The Commission will closely monitor police departments across the state – investigations and Settlement of claims for misconduct; and maintaining databases of training, certification and internal records for all officers. The Commission will be responsible for ensuring that the records of officials’ training and misconduct are available to their current and potential employers.
The POST commission begins its work as the murder trial of former Minneapolis, Minnesota police officer Derek Chauvin begins. He is charged with killing 46-year-old George Floyd, a black man whose neck was under Chauvin’s knee for several minutes while Floyd was handcuffed and covered up during his arrest on May 25, 2020 for allegedly falsifying a bill had used.
Kazarosian is a partner at Kazarosian Costello LLP in Haverhill, where she focuses on civil rights, discrimination cases and police misconduct cases.
A report released in November 2019 by chartered accountant Suzanne Bump said Massachusetts has one of the highest time requirements for police training in the nation – a compulsory 40 hours per year per officer. However, according to the study, the state does not provide enough training for officials to meet the requirements. The state also has no way of holding officials and their communities accountable for meeting training requirements, the study said.
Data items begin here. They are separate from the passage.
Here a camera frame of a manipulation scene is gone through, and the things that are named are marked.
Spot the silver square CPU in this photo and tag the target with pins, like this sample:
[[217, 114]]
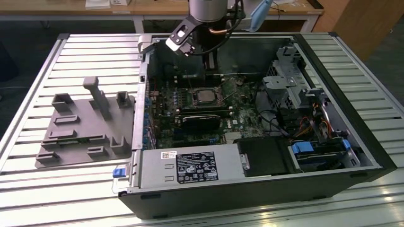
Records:
[[205, 95]]

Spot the CPU socket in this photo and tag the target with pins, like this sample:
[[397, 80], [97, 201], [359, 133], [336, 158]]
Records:
[[195, 104]]

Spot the black RAM stick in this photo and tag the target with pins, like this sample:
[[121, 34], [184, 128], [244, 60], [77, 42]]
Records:
[[205, 109]]

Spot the grey metal drive cage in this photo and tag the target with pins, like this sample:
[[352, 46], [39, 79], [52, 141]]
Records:
[[293, 71]]

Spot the small white box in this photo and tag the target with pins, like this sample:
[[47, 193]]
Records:
[[120, 2]]

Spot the black graphics card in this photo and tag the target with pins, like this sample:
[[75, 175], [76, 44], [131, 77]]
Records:
[[201, 123]]

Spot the green motherboard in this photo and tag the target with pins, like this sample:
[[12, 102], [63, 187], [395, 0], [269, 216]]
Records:
[[245, 118]]

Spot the large white box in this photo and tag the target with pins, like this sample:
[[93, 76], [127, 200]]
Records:
[[97, 4]]

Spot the small silver heatsink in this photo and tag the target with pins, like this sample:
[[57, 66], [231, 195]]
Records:
[[233, 137]]

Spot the wooden cabinet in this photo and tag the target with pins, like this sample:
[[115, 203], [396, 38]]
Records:
[[363, 23]]

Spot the black plastic shroud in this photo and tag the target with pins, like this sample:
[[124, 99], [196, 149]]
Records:
[[268, 156]]

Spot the grey plastic part rack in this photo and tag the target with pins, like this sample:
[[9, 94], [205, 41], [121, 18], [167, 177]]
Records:
[[79, 123]]

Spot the blue disk carrier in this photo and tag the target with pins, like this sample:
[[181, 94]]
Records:
[[301, 148]]

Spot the grey power supply with label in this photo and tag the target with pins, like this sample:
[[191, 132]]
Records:
[[151, 170]]

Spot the blue case latch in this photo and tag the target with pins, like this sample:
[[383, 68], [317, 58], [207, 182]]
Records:
[[119, 172]]

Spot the black hard disk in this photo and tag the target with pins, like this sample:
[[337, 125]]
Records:
[[319, 160]]

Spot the small blue plastic tab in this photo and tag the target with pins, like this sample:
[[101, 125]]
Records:
[[345, 144]]

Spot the black open PC case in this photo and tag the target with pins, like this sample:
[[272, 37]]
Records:
[[220, 203]]

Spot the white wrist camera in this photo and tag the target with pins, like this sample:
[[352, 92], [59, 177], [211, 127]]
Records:
[[180, 37]]

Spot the wooden desk white frame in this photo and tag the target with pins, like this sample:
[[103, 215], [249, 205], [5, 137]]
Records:
[[47, 9]]

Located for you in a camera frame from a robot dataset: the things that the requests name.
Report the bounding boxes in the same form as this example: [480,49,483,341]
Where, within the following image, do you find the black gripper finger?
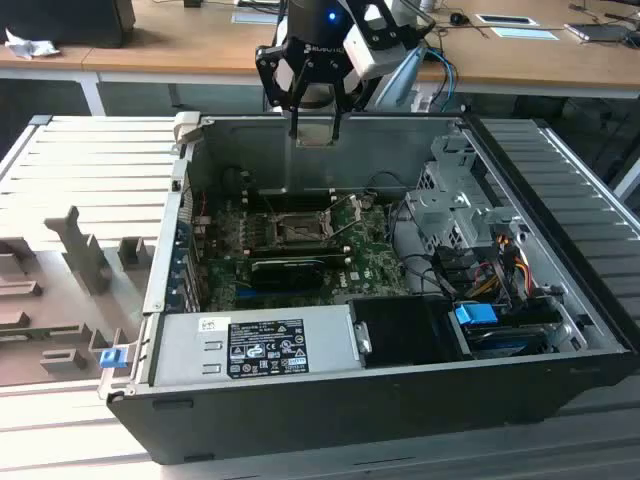
[255,42,310,140]
[308,53,370,142]

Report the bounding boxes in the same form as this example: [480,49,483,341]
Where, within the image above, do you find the silver CPU plate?
[294,122,336,148]

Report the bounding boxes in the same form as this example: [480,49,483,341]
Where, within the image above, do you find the black RAM slot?
[247,241,351,259]
[242,187,337,214]

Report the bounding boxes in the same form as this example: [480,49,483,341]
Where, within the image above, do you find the CPU socket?
[269,212,334,247]

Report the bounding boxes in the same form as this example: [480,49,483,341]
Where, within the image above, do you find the pale desk hatch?
[231,11,281,25]

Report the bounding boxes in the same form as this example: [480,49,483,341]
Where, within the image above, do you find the wooden desk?
[0,0,640,117]

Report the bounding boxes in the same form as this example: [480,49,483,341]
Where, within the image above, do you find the beige case latch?
[172,112,204,149]

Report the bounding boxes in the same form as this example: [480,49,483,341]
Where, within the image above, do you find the metal drive cage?
[403,133,532,252]

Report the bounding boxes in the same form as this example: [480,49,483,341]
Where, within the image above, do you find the green motherboard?
[192,192,414,312]

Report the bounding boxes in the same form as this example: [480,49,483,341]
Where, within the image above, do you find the white framed desk hatch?
[473,12,541,28]

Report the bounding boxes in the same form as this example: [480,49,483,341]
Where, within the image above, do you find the black graphics card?
[248,255,347,290]

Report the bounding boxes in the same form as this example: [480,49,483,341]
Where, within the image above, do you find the pale blue desk panel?
[489,26,565,43]

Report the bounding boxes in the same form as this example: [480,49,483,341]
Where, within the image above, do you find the black box on desk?
[0,0,137,50]

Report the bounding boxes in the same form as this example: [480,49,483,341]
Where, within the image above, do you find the crumpled white paper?
[3,27,62,61]

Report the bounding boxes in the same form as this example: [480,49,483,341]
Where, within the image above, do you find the hard disk in blue carrier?
[452,301,554,360]

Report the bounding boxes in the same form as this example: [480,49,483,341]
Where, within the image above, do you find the silver power supply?
[152,304,362,389]

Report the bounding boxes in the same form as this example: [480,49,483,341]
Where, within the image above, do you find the black PC case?
[97,112,632,466]

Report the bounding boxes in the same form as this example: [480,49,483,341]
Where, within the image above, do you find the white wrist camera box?
[343,23,404,81]

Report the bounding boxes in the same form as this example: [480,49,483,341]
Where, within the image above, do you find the blue cable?
[423,47,460,112]

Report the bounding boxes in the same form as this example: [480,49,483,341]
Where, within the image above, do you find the black wire bundle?
[429,243,484,299]

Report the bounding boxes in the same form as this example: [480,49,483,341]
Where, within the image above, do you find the yellow red wire bundle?
[469,244,534,301]
Bump urged Massachusetts lawmakers to set up the POST commission and set minimum standards for education, regulate training programs, and set other requirements for law enforcement officers to maintain their certification.
Attorney General Maura Healey was forced to appoint an attorney appointed by the Massachusetts Bar Association’s Civil Rights and Social Justice Council to serve on the POST commission. Healey appointed Kazarosian to this position.
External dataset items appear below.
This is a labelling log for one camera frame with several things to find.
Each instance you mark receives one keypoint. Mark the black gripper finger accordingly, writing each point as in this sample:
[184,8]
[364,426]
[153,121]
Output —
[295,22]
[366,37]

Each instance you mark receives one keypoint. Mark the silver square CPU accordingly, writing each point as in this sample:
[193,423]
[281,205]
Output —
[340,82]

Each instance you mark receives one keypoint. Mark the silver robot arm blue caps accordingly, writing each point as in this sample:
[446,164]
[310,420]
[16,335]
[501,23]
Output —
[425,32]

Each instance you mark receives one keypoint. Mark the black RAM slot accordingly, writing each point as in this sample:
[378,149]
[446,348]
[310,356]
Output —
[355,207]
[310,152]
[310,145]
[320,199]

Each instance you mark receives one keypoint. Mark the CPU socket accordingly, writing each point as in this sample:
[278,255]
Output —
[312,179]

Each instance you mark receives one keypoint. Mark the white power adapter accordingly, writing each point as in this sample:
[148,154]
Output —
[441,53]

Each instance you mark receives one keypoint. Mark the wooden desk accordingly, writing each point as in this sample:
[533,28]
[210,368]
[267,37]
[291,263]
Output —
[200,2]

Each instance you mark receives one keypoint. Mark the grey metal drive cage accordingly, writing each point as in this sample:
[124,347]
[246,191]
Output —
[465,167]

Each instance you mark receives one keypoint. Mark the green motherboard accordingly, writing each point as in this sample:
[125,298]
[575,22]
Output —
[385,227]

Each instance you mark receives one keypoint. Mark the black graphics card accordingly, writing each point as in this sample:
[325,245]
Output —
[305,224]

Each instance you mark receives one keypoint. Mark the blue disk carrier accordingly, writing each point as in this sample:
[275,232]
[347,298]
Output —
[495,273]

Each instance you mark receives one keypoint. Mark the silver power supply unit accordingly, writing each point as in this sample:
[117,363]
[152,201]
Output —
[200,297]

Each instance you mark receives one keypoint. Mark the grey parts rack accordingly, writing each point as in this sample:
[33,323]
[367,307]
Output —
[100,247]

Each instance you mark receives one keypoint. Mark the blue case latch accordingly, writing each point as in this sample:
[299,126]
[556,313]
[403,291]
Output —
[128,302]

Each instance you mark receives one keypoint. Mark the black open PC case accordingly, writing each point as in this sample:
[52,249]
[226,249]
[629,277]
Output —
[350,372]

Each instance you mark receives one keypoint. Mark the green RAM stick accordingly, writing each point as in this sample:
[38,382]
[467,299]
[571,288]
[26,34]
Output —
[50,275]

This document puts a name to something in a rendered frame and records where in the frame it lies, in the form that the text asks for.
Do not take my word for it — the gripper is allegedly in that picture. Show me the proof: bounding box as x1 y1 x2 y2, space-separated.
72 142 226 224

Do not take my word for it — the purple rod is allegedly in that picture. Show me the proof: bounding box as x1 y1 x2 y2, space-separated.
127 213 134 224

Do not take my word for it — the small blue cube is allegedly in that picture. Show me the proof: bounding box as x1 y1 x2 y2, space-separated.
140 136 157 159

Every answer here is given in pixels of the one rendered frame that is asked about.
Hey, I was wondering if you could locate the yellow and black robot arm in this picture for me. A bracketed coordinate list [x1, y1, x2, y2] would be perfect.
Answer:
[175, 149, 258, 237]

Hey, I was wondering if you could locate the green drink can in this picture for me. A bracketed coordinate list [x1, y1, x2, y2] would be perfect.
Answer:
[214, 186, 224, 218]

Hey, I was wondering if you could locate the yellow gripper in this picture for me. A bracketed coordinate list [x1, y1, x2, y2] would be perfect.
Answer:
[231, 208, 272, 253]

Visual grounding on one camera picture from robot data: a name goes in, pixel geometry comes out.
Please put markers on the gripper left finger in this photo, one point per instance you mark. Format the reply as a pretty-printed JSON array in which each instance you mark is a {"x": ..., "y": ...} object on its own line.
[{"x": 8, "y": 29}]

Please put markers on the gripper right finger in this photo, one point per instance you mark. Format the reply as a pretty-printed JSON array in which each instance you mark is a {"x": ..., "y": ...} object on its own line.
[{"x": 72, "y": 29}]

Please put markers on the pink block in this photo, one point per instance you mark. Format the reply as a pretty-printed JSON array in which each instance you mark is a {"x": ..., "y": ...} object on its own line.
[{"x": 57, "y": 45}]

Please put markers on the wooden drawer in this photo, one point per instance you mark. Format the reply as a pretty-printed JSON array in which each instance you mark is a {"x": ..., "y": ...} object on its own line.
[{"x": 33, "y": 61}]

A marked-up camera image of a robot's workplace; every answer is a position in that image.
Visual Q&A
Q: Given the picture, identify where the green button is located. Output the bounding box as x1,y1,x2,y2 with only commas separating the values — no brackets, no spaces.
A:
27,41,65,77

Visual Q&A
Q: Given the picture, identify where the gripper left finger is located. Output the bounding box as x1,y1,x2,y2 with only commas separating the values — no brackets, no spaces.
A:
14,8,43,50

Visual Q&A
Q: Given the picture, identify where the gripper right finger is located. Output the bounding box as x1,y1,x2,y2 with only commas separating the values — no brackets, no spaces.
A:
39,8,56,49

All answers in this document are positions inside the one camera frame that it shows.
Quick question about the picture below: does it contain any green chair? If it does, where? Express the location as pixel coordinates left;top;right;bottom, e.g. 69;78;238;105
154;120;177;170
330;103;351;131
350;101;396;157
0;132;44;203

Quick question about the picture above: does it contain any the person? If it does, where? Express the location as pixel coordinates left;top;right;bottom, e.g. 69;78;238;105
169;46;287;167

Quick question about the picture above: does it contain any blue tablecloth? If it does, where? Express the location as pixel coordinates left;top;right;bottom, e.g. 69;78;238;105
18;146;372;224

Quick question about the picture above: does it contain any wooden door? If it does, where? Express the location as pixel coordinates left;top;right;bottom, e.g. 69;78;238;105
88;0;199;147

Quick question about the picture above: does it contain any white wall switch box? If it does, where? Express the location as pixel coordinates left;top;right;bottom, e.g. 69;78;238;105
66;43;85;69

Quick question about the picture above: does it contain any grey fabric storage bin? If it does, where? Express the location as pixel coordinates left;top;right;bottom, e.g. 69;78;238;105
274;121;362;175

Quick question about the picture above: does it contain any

Kazarosian joins other professionals from across the state – including a police chief, a judge, a psychologist, a chaplain, a lawyer and a social worker – who have also been appointed to the commission. She is the only member who has done her professional job in the Merrimack Valley.
Kazarosian is a veteran litigator who has practiced law in Massachusetts since 1982, handling high profile cases recognized in New England and across the country. This comes from a press release from Governor Charlie Baker and the Attorney General’s office.
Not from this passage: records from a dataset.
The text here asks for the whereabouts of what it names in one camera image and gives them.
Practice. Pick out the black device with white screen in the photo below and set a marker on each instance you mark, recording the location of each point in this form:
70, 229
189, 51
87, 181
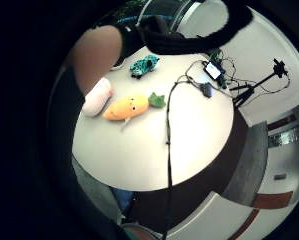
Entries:
213, 70

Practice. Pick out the small black adapter box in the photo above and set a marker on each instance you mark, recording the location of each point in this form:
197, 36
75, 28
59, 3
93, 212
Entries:
206, 90

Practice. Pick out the teal patterned plush toy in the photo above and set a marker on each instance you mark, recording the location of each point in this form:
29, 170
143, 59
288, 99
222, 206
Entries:
143, 66

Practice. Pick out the black tripod stand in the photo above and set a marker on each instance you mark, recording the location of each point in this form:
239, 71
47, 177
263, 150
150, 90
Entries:
255, 83

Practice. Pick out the orange carrot plush toy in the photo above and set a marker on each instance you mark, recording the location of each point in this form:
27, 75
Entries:
127, 107

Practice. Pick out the pink white plush toy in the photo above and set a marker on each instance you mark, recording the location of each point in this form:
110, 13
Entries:
96, 97

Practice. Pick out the grey wall socket plate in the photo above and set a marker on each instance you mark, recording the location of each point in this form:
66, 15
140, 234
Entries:
280, 176

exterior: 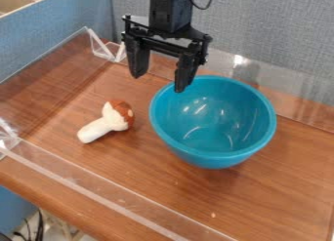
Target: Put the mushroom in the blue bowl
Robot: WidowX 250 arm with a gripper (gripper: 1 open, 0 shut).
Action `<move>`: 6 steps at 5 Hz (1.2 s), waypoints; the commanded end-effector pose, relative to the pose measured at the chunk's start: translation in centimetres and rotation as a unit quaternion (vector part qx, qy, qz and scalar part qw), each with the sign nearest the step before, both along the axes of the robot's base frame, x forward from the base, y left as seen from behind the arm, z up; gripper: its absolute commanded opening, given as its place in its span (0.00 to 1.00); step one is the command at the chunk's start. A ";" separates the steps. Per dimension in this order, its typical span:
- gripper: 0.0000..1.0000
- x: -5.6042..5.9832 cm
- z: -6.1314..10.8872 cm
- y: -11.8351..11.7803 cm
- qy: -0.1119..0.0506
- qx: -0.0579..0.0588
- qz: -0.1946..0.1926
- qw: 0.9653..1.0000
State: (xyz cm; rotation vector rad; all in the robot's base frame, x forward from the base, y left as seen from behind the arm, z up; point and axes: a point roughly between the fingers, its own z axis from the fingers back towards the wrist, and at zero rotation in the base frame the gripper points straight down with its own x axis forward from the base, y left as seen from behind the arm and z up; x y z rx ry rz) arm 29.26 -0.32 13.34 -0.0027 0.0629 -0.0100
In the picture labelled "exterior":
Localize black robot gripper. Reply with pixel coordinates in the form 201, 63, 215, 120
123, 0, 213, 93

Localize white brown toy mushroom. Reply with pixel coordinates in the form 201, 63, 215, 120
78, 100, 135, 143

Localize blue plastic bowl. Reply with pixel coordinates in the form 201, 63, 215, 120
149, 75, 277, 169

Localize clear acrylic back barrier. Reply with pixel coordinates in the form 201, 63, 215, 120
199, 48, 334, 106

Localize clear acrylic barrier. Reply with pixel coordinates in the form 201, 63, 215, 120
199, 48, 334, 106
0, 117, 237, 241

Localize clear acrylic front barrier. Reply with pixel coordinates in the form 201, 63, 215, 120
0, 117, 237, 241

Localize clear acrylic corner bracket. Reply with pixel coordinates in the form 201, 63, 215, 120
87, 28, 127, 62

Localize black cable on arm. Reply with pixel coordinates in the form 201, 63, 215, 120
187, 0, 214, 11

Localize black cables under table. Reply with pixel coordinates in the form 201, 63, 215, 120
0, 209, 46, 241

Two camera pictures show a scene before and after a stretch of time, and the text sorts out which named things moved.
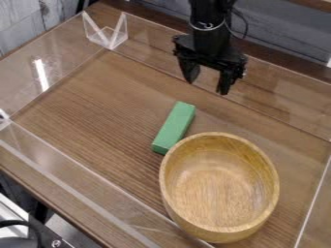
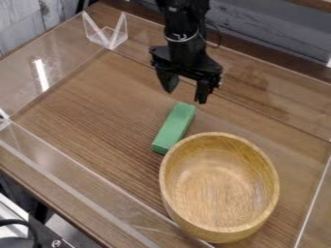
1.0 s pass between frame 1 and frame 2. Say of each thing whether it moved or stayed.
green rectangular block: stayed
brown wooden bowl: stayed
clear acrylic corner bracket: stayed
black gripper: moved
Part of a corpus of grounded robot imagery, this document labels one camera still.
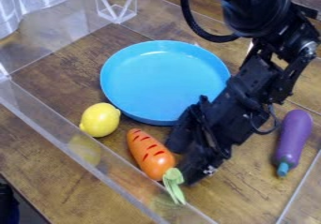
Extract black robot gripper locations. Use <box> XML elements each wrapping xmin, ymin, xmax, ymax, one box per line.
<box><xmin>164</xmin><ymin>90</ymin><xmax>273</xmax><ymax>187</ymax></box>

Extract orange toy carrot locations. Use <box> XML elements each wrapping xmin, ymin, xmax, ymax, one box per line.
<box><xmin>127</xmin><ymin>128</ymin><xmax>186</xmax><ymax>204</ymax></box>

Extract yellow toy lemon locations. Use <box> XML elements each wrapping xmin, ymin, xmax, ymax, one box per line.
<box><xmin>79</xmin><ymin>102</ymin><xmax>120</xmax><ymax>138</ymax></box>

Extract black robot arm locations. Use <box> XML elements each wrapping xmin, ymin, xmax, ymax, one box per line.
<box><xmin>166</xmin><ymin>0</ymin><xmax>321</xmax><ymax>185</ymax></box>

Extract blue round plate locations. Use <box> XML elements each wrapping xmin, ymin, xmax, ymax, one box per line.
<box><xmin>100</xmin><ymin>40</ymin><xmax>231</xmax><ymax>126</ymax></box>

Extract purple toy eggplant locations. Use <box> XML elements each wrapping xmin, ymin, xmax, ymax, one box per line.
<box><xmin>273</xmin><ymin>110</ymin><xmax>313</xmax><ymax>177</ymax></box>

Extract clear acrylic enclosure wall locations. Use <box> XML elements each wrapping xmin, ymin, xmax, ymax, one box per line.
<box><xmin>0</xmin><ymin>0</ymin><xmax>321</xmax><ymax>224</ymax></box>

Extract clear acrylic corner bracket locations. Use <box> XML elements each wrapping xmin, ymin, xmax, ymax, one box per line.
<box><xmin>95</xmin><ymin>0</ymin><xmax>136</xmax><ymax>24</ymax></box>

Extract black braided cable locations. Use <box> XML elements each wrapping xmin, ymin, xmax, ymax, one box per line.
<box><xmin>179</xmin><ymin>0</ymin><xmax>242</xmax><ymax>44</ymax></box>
“In establishing a commission for standards and training for peace officers, the Commonwealth is taking an important step to improve public safety and build trust between law enforcement officers and the communities they serve,” said Baker. “We are excited to appoint a variety of experts to the POST Commission and look forward to their work in creating a more effective, fairer, and more accountable law enforcement system in Massachusetts.”
“Each of these officers brings unique expertise and experience to this commission as we initiate significant reforms in our state and local law enforcement agencies,” said Healey.
Kazarosian is a past president of the Massachusetts Bar Association and continues to serve on the bar’s executive board. She began her career as a criminal defense attorney with Essex Count y Bar Advocates, eventually focusing on civil rights and discrimination cases.
In the case of gender discrimination on behalf of women against Haverhill Country Club, Kazarosian won a $ 3.9 million verdict for plaintiffs, which was later upheld by the state appeals court. It was the first time a state’s public accommodation law applies to discrimination in a country club.
Kazarosian then switched to representing plaintiffs in cases of misconduct and excessive violence against police officers.
Kazarosian has consistently received honors from her peers. She has been named a Super Lawyer annually by New England Super Lawyers Magazine since 2006 in the areas of civil rights, personal injury litigation and family law. She was most recently listed on the Top 50: 2020 Women Massachusetts Super Lawyers List and was also included in the list of Top 50 Women Lawyers in New England.